Return exactly those lines of the material below that fall between the line holding "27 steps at" and the line holding "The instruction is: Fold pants", inclusive.

_ _ _ _

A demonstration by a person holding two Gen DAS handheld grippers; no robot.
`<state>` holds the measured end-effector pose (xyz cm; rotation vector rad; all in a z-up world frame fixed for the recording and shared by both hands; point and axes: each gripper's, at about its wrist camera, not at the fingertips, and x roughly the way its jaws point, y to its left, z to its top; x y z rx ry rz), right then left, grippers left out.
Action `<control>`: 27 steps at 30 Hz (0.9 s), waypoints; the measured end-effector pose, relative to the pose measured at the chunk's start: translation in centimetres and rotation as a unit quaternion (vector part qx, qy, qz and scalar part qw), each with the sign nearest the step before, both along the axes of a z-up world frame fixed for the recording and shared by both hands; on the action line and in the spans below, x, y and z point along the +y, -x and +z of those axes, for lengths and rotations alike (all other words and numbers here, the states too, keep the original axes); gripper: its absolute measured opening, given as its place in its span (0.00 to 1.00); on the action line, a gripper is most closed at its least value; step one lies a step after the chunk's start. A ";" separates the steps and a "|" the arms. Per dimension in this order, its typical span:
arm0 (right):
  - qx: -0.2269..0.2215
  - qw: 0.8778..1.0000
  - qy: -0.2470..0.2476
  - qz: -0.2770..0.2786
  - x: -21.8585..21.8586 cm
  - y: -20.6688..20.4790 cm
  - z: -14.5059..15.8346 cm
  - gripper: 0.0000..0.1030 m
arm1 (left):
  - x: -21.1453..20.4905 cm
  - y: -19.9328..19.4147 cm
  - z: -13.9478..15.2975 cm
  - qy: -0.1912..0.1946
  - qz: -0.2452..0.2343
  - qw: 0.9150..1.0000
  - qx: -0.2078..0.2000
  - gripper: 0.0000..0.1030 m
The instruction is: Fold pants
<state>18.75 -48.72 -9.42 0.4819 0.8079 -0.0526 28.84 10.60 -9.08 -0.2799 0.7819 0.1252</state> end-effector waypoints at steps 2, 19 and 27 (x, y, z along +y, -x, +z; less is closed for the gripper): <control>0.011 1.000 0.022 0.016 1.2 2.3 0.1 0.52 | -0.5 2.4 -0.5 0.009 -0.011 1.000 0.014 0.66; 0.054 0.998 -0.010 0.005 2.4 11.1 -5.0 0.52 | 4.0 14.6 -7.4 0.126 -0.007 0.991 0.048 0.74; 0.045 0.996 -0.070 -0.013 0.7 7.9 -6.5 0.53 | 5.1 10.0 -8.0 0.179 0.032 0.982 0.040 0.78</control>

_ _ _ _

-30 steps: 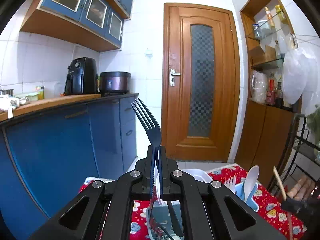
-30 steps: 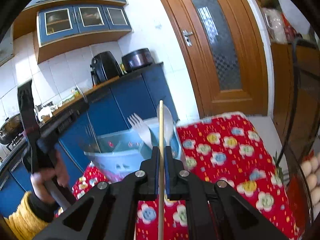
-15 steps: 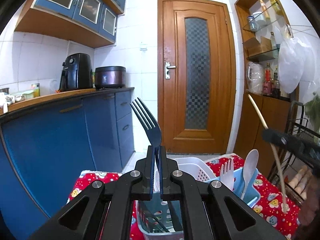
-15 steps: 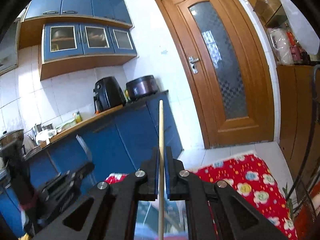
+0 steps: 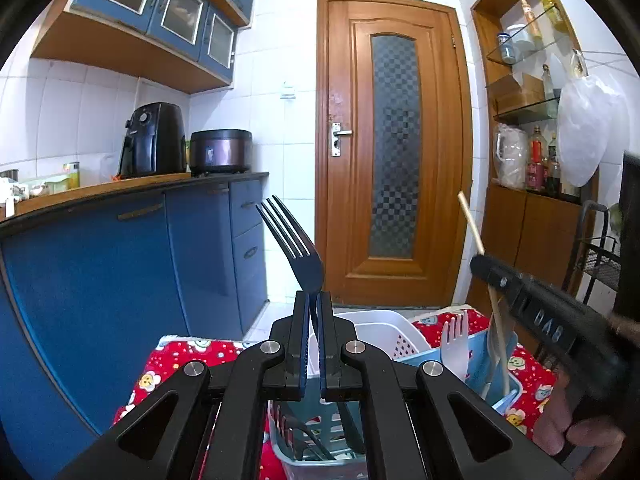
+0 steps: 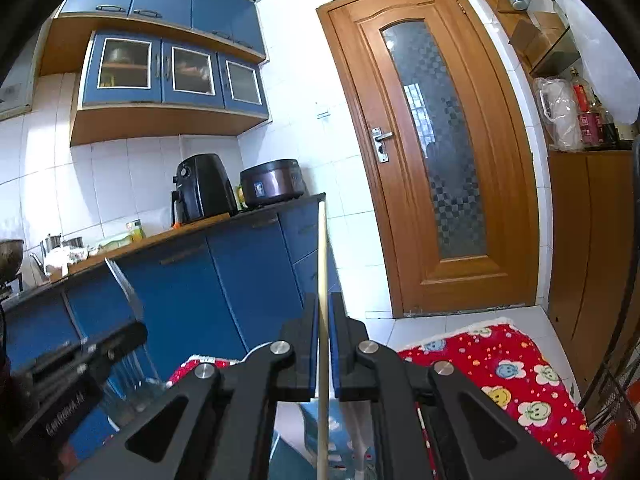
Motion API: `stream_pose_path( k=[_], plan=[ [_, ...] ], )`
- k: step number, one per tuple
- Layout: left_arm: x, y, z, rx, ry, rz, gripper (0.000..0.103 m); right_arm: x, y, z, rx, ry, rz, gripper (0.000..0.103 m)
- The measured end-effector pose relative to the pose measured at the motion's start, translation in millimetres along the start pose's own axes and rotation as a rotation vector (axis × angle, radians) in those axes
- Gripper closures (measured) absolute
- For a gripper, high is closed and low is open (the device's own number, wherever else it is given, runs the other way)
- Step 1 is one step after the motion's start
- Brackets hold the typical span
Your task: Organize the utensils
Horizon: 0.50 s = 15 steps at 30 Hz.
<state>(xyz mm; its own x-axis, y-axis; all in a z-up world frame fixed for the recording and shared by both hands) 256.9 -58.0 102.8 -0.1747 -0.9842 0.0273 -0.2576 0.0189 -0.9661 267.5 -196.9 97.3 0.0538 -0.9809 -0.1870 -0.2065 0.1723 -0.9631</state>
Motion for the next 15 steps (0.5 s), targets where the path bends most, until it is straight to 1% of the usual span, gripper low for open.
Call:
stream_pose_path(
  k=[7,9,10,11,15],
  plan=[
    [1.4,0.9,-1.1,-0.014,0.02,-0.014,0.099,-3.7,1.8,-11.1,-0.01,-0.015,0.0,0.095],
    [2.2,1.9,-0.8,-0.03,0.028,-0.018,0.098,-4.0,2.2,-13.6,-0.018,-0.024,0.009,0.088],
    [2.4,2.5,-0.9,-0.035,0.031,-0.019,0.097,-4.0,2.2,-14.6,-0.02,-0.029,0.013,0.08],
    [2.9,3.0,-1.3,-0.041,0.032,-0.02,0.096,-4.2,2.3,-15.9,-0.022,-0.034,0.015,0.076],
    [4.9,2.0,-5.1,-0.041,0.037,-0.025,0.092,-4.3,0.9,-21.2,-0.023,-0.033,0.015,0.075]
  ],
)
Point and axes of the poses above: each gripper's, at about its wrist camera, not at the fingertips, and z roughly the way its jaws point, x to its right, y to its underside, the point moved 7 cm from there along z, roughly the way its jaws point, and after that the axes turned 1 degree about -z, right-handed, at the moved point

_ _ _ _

◆ Exercise solution ◆
Action `<control>`: 27 steps at 30 Hz (0.9 s), waypoints; the measured end-effector pose, relative to the pose measured at the chunk's start: translation in centimetres and rotation as a unit quaternion (vector part qx, qy, qz and scalar part qw), each with the sign nearest the step before, both along the axes of a z-up world frame fixed for the recording and shared by both hands; on the action line and in the spans below, x, y and z point along the +y, -x and +z of those axes, for lengths and rotations alike (all other words and numbers here, the states too, keep the original axes); gripper: its absolute measured opening, given as its place in its span (0.00 to 1.00); on the action line, a gripper is most closed at its least value; step one lies a step after the chunk's start. A ";" separates the steps and a "|" the arms. Per dimension in this order, its typical span:
arm0 (right):
  - qx: -0.2269..0.2215
  - qw: 0.8778..1.0000
  - qy: -0.2470..0.2476
  - qz: -0.2770..0.2786
  - x: -21.8585..21.8586 cm
  - y: -20.6688..20.4790 cm
  - z: -14.5059..15.8346 cm
  - gripper: 0.0000..0.1030 m
arm1 (left):
  - x: -21.1453..20.4905 cm
  - y: -19.9328..19.4147 cm
  - z: -13.9478..15.2975 cm
  - qy: -0.1912..0.1946
  - qz: -0.2452..0.2343
  - qw: 0.9150..1.0000
  - qx: -0.2078..0.2000
  - gripper: 0.0000..0.1030 m
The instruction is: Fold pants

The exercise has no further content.